**Your task**. This exercise requires an exact copy of each line from the one containing "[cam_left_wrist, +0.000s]" down to the last line below.

****

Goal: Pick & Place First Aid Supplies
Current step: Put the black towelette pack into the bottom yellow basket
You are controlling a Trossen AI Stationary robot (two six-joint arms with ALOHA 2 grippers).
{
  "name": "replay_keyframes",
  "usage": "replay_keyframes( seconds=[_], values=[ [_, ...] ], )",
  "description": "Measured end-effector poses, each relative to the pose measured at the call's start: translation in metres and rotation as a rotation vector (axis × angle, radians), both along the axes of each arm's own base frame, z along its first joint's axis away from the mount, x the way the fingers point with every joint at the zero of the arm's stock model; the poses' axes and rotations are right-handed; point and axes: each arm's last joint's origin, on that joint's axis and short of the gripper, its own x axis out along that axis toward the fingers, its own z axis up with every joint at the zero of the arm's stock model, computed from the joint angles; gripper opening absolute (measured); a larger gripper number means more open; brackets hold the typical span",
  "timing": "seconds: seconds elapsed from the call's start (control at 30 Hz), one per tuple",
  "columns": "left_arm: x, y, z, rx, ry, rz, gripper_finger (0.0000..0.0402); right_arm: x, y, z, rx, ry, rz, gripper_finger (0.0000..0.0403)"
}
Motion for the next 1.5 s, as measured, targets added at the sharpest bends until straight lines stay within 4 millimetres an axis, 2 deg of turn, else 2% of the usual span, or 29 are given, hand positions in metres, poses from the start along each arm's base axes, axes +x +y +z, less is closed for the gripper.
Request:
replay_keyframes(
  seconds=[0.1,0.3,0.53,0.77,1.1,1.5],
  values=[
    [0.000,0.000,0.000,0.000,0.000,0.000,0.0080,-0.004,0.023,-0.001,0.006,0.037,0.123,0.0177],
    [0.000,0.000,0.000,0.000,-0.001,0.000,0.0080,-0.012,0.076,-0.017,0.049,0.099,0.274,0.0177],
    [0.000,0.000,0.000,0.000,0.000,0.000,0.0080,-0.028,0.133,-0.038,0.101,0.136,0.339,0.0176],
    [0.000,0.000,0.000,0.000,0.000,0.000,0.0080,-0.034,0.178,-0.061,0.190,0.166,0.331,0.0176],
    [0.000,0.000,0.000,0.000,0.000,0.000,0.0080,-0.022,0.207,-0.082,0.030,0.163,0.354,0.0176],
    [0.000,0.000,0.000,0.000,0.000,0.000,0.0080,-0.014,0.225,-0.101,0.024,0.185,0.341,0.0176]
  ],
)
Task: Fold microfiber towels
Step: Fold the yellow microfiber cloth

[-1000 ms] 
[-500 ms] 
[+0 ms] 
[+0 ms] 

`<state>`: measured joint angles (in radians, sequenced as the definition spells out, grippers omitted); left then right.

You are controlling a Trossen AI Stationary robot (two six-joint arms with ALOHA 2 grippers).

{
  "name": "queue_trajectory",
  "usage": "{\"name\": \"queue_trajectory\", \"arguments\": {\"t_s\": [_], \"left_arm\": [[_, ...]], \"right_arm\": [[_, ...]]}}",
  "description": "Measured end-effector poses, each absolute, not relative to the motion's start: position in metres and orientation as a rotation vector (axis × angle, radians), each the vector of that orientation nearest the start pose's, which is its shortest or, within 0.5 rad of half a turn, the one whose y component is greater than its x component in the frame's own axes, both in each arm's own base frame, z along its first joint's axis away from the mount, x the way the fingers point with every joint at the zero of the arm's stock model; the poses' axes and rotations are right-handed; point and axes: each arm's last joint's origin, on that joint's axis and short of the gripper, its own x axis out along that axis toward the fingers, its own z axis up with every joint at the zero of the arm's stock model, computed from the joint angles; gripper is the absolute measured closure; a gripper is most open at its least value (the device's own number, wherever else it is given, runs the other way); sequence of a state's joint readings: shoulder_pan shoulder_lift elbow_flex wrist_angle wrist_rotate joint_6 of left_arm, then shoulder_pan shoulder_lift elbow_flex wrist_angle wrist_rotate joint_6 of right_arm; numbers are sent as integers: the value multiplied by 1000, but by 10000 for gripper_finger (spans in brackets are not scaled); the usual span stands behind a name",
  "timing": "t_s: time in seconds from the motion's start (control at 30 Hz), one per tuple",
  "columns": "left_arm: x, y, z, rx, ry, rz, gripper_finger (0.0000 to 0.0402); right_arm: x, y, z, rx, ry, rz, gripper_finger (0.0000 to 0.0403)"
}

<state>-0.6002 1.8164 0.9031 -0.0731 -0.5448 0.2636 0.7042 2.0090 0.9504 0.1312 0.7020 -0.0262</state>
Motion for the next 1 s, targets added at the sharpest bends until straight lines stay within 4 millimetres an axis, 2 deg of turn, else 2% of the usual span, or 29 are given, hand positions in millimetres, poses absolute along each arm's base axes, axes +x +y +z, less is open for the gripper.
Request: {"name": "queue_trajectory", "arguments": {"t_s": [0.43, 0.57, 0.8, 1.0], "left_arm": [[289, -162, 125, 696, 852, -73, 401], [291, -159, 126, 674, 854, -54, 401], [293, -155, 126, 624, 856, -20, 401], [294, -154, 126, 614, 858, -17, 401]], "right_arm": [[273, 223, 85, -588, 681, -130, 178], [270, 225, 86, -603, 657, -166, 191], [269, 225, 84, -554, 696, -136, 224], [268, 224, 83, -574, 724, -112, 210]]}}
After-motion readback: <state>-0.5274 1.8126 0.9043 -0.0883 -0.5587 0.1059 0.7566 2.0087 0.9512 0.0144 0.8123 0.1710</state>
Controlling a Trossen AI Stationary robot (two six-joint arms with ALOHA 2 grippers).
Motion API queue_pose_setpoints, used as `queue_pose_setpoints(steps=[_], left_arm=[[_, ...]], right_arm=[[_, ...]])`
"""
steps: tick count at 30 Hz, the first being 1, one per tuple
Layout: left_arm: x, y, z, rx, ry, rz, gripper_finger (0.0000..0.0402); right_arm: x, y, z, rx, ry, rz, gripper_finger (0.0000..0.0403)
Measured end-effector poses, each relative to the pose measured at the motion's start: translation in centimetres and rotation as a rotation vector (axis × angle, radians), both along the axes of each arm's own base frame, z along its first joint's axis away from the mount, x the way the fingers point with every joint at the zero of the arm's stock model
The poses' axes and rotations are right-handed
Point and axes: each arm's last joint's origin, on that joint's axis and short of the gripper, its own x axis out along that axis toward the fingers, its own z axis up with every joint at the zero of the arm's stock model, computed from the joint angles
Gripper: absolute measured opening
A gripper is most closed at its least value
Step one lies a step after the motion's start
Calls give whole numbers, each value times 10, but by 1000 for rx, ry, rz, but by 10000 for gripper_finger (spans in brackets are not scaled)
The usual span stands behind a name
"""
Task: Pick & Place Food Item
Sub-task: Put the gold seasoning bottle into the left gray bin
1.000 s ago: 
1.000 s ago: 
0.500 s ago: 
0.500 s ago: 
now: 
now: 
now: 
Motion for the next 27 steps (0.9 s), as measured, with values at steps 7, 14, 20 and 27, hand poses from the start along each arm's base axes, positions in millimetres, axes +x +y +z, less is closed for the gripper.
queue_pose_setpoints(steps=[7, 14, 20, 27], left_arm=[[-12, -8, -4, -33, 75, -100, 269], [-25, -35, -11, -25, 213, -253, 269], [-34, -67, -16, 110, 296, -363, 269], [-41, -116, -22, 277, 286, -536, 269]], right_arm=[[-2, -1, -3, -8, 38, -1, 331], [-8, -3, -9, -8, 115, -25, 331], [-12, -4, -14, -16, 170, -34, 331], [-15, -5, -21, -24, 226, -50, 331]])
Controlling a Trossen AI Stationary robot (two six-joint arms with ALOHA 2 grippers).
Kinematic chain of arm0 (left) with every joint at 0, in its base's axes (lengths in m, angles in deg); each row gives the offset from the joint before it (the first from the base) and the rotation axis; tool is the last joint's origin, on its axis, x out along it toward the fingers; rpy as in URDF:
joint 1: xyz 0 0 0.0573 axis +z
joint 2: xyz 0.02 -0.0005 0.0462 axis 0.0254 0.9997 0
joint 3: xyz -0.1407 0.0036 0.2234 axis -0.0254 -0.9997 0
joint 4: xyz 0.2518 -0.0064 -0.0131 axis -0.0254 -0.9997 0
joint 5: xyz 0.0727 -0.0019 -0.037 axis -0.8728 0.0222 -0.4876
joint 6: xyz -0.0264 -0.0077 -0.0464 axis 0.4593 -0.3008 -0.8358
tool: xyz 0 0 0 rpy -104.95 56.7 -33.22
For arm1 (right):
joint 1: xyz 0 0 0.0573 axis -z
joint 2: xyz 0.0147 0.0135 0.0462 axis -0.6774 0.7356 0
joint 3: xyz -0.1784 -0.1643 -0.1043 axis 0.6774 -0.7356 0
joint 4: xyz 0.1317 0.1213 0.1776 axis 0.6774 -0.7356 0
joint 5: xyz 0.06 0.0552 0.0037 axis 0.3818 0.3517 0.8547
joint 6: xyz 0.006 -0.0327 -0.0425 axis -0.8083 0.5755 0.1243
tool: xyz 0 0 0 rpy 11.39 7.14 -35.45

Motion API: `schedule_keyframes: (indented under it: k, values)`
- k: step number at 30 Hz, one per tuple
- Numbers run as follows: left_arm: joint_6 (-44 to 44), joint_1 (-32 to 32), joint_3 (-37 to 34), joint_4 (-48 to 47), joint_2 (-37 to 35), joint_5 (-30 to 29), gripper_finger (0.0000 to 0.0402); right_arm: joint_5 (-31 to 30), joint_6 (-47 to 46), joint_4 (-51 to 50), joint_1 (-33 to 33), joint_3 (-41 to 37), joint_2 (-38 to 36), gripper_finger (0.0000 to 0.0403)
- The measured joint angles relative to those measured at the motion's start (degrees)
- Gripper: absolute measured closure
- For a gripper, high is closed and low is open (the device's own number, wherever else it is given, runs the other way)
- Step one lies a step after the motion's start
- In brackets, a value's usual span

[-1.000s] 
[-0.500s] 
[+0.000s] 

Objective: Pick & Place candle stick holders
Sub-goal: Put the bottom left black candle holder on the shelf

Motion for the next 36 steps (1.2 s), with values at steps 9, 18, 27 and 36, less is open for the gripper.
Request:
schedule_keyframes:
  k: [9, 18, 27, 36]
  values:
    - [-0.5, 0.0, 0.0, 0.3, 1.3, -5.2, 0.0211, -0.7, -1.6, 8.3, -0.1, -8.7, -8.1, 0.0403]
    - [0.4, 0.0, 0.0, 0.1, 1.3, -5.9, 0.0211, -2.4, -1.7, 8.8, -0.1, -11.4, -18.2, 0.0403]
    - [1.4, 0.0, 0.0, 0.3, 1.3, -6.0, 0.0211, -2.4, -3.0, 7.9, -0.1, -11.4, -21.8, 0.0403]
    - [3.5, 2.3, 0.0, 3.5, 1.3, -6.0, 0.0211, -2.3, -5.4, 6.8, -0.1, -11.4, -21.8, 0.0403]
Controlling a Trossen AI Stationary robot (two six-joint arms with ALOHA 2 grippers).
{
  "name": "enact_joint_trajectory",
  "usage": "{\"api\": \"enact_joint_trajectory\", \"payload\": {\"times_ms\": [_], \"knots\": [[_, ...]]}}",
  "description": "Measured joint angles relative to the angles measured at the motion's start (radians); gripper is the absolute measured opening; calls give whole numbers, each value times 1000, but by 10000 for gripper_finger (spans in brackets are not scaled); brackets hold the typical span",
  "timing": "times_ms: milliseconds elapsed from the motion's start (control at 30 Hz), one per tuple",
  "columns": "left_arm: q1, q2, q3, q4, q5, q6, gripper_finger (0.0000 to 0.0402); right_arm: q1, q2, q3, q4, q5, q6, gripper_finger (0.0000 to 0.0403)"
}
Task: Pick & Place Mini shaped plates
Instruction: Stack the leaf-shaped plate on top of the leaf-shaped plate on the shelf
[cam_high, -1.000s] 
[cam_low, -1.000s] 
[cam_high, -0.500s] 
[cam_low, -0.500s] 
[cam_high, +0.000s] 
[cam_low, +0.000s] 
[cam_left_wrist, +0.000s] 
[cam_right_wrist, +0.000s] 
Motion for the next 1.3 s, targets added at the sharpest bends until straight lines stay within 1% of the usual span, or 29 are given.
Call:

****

**Exercise answer**.
[cam_left_wrist, +0.000s] 
[cam_right_wrist, +0.000s] 
Motion for the next 1.3 s, targets added at the sharpest bends until straight lines stay within 1% of the usual span, or 29 are given.
Call:

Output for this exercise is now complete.